→ Exercise: Omit the images, then repeat the listing exactly.
(Data extract Opens)
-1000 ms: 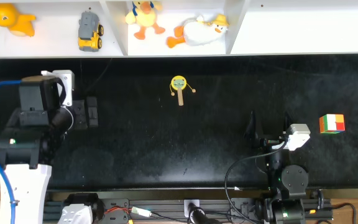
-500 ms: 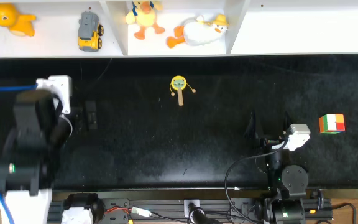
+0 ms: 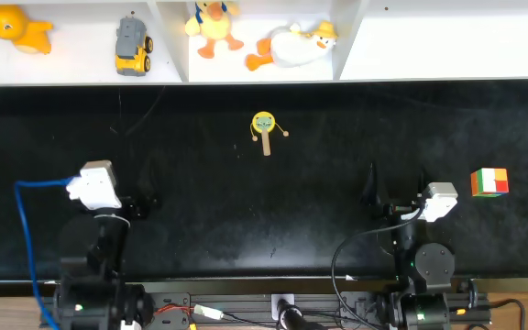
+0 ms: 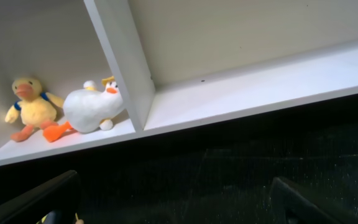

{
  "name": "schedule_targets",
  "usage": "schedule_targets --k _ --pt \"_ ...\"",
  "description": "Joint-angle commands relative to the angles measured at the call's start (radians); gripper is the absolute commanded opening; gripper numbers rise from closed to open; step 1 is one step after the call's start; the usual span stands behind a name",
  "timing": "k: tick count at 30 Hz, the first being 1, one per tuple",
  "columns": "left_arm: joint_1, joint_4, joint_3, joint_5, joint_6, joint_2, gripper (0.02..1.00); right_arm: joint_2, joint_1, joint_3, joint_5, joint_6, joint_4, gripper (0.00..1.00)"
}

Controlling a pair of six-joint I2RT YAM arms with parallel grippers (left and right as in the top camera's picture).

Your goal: Store Toys

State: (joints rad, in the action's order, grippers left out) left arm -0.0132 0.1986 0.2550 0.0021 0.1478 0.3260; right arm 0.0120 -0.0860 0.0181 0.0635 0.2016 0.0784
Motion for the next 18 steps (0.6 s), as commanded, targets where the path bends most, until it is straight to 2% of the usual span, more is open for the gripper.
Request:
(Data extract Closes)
→ Answer box:
-1000 ms: 
-500 ms: 
+0 ms: 
+0 ms: 

{
  "name": "schedule_targets",
  "usage": "schedule_targets --k _ --pt \"_ ...\"",
  "description": "Joint-angle commands relative to the angles measured at the call's start (radians); gripper is the absolute commanded opening; gripper numbers rise from closed to open; step 1 is one step after the call's start; the usual span stands behind a name",
  "timing": "k: tick count at 30 Hz, the first being 1, one per tuple",
  "columns": "left_arm: joint_1, joint_4, joint_3, joint_5, joint_6, joint_2, gripper (0.02..1.00); right_arm: joint_2, joint_1, joint_3, joint_5, joint_6, joint_4, gripper (0.00..1.00)"
}

Controlling a pair of six-joint I2RT YAM arms with parallel grippers (left and right as in the top camera's picture).

Your goal: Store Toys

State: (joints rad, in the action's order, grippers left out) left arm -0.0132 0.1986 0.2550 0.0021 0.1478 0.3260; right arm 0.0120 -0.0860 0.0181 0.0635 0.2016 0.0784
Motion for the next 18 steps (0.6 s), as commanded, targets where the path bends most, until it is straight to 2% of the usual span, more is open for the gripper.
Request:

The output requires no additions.